= Assigned task =
Line by line, copy the data below exactly.

━━━━━ Dataset records

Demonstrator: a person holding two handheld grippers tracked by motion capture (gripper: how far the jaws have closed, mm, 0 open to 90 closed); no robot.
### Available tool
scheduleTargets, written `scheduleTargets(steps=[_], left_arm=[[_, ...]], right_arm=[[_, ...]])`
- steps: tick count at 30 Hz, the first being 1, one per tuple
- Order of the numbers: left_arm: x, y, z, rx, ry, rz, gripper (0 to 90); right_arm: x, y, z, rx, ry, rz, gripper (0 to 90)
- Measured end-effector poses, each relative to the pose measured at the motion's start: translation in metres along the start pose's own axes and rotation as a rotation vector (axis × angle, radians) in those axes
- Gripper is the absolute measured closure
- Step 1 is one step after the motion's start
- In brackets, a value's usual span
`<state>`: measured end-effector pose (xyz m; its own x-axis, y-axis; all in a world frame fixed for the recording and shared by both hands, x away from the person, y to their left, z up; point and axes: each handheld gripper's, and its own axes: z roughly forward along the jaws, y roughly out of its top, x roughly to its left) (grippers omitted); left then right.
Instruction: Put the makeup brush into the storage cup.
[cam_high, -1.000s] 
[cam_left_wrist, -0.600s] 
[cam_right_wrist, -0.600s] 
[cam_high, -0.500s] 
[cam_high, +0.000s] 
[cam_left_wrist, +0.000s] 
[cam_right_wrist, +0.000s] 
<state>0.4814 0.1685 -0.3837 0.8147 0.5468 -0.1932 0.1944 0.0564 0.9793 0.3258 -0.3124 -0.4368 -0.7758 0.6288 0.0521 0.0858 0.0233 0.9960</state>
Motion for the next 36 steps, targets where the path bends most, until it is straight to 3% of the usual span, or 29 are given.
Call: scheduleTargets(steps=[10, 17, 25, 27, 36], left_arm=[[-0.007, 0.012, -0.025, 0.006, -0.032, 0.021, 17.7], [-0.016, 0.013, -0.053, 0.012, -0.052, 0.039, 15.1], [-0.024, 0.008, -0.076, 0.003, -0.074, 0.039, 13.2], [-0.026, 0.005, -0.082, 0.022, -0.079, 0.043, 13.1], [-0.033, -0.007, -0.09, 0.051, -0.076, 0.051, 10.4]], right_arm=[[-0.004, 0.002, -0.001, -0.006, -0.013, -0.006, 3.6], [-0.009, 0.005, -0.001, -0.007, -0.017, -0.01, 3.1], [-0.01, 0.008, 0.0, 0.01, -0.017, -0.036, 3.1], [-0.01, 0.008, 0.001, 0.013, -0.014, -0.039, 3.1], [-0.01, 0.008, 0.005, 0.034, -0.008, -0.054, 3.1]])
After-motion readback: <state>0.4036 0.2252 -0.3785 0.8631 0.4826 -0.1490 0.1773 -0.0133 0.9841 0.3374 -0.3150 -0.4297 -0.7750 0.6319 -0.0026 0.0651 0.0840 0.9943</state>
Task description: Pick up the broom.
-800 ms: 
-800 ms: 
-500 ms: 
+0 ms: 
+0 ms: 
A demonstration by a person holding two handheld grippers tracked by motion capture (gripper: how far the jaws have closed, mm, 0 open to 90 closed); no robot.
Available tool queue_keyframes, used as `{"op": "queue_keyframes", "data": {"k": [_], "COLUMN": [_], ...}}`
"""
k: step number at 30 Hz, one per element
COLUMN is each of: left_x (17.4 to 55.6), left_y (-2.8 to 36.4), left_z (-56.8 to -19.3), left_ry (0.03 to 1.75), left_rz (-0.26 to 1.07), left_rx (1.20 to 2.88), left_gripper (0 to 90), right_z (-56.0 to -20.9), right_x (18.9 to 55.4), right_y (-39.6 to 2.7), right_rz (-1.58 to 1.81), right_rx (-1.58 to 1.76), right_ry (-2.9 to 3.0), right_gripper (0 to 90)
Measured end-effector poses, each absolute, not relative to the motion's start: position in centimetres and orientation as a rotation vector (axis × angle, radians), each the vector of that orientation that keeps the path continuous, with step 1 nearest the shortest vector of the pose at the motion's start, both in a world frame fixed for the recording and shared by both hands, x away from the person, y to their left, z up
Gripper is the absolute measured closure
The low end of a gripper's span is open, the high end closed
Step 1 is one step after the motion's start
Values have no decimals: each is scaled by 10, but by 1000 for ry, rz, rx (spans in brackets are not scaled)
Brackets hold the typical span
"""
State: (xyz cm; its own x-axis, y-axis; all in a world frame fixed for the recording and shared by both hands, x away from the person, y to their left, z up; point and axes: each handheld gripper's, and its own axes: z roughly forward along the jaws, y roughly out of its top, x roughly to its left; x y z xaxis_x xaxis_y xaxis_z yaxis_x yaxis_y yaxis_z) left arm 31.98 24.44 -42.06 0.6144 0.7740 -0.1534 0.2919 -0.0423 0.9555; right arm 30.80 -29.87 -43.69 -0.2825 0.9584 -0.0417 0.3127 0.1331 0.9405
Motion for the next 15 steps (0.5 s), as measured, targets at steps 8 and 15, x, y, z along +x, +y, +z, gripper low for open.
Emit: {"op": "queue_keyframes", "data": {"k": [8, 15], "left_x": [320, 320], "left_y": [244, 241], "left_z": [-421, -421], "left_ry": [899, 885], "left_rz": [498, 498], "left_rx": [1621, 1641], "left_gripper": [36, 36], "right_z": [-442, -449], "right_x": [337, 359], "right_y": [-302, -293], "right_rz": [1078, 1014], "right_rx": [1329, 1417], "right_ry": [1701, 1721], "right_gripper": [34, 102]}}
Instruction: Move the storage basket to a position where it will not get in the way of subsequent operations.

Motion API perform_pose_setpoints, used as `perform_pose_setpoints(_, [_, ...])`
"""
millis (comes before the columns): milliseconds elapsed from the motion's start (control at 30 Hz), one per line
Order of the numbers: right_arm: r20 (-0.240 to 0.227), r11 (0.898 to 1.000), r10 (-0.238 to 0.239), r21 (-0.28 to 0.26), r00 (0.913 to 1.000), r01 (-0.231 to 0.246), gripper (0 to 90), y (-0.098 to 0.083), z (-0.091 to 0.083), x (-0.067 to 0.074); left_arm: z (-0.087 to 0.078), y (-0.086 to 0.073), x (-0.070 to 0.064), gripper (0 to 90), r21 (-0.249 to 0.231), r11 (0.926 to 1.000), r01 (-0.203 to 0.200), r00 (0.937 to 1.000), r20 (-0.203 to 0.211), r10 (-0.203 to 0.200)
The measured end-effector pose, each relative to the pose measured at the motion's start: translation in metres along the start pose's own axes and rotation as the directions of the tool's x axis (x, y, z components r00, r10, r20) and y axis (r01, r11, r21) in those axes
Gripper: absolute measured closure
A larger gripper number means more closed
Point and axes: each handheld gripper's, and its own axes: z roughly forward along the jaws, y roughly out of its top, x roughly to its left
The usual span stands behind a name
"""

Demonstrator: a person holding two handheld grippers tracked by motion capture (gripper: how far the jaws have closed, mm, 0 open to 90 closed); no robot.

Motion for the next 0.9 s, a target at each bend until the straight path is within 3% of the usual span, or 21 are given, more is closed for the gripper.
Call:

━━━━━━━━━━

= Response for this exercise =
Demonstrator: a person holding two handheld grippers tracked by motion capture (gripper: how far the jaws have closed, mm, 0 open to 90 closed); no robot.
### Available tool
scheduleTargets, written `scheduleTargets(steps=[_], left_arm=[[_, ...]], right_arm=[[_, ...]])`
- steps: tick count at 30 Hz, the first being 1, one per tuple
- Order of the numbers: left_arm: x, y, z, rx, ry, rz, gripper (0 to 90); right_arm: x, y, z, rx, ry, rz, gripper (0 to 90)
- Measured end-effector poses, each relative to the pose measured at the motion's start: translation in metres along the start pose's own axes and rotation as a rotation vector (axis × angle, radians) in those axes
- Gripper is the absolute measured closure
- Step 1 is one step after the motion's start
- In brackets, a value's usual span
`<state>`: measured end-effector pose (xyz m; its own x-axis, y-axis; all in a world frame fixed for the recording and shared by both hands, x away from the person, y to their left, z up; point and axes: each handheld gripper's, and its own axes: z roughly forward along the jaws, y roughly out of its top, x roughly to its left) (grippers omitted); left then right.
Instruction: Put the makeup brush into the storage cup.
[cam_high, -1.000s] 
[cam_left_wrist, -0.600s] 
[cam_right_wrist, -0.600s] 
[cam_high, -0.500s] 
[cam_high, +0.000s] 
[cam_left_wrist, +0.000s] 
[cam_right_wrist, +0.000s] 
<state>0.4814 0.1685 -0.3837 0.8147 0.5468 -0.1932 0.1944 0.0564 0.9793 0.3258 -0.3124 -0.4368 -0.7758 0.6288 0.0521 0.0858 0.0233 0.9960</state>
Motion for the next 36 steps, targets where the path bends most, until it is straight to 3% of the usual span, or 29 are given.
Call: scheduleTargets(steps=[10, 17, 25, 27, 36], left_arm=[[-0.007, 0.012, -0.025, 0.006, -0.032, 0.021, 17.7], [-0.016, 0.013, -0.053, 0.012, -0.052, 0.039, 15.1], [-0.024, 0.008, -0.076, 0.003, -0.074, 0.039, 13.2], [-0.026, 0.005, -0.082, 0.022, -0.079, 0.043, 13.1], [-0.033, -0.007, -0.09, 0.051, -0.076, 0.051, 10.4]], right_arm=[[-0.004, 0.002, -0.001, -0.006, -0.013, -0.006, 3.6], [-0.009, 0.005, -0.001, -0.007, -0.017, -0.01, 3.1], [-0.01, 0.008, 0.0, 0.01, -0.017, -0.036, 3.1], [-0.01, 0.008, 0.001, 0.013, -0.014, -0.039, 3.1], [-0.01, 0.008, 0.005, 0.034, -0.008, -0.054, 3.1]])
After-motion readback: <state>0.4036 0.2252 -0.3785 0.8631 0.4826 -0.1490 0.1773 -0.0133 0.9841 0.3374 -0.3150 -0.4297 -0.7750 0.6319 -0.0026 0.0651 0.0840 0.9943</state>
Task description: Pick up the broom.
-800 ms: 
-800 ms: 
-500 ms: 
+0 ms: 
+0 ms: 
A demonstration by a person holding two handheld grippers tracked by motion capture (gripper: how far the jaws have closed, mm, 0 open to 90 closed); no robot.
Available tool queue_keyframes, used as `{"op": "queue_keyframes", "data": {"k": [_], "COLUMN": [_], ...}}`
"""
k: step number at 30 Hz, one per element
COLUMN is each of: left_x (17.4 to 55.6), left_y (-2.8 to 36.4), left_z (-56.8 to -19.3), left_ry (0.03 to 1.75), left_rz (-0.26 to 1.07), left_rx (1.20 to 2.88), left_gripper (0 to 90), right_z (-56.0 to -20.9), right_x (18.9 to 55.4), right_y (-39.6 to 2.7), right_rz (-1.58 to 1.81), right_rx (-1.58 to 1.76), right_ry (-2.9 to 3.0), right_gripper (0 to 90)
Measured end-effector poses, each absolute, not relative to the motion's start: position in centimetres and orientation as a rotation vector (axis × angle, radians), each the vector of that orientation that keeps the path continuous, with step 1 nearest the shortest vector of the pose at the motion's start, both in a world frame fixed for the recording and shared by both hands, x away from the person, y to their left, z up
Gripper is the absolute measured closure
The low end of a gripper's span is open, the high end closed
Step 1 is one step after the motion's start
Values have no decimals: each is scaled by 10, but by 1000 for ry, rz, rx (spans in brackets are not scaled)
Brackets hold the typical span
"""
State: (xyz cm; its own x-axis, y-axis; all in a world frame fixed for the recording and shared by both hands, x away from the person, y to their left, z up; point and axes: each handheld gripper's, and its own axes: z roughly forward along the jaws, y roughly out of its top, x roughly to its left; x y z xaxis_x xaxis_y xaxis_z yaxis_x yaxis_y yaxis_z) left arm 31.98 24.44 -42.06 0.6144 0.7740 -0.1534 0.2919 -0.0423 0.9555; right arm 30.80 -29.87 -43.69 -0.2825 0.9584 -0.0417 0.3127 0.1331 0.9405
Motion for the next 15 steps (0.5 s), as measured, targets at steps 8 and 15, x, y, z along +x, +y, +z, gripper low for open.
Emit: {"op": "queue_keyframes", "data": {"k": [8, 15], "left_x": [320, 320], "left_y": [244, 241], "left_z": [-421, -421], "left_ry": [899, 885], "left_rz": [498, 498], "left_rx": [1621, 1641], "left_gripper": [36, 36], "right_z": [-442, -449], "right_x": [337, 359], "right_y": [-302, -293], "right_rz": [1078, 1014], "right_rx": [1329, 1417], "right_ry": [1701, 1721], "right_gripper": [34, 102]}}
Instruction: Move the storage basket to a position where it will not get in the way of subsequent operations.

Motion API perform_pose_setpoints, used as `perform_pose_setpoints(_, [_, ...])`
"""
millis (comes before the columns): milliseconds elapsed from the motion's start (control at 30 Hz), one per line
Order of the numbers: right_arm: r20 (-0.240 to 0.227), r11 (0.898 to 1.000), r10 (-0.238 to 0.239), r21 (-0.28 to 0.26), r00 (0.913 to 1.000), r01 (-0.231 to 0.246), gripper (0 to 90), y (-0.098 to 0.083), z (-0.091 to 0.083), x (-0.067 to 0.074); left_arm: z (-0.087 to 0.078), y (-0.086 to 0.073), x (-0.070 to 0.064), gripper (0 to 90), r21 (-0.249 to 0.231), r11 (0.926 to 1.000), r01 (-0.203 to 0.200), r00 (0.937 to 1.000), r20 (-0.203 to 0.211), r10 (-0.203 to 0.200)
The measured end-effector pose, each relative to the pose measured at the motion's start: translation in metres along the start pose's own axes and rotation as the directions of the tool's x axis (x, y, z components r00, r10, r20) and y axis (r01, r11, r21) in those axes
Gripper: absolute measured closure
A larger gripper number means more closed
Point and axes: each handheld gripper's, and its own axes: z roughly forward along the jaws, y roughly out of its top, x roughly to its left
The usual span stands behind a name
"""

Demonstrator: a person holding two handheld grippers tracked by motion capture (gripper: how far the jaws have closed, mm, 0 open to 90 closed); no robot.

Motion for the next 0.9 s, a target at each bend until the straight path is within 3% of the usual span, or 21 are given, more is closed for the gripper.
Call:

The answer requires nothing more.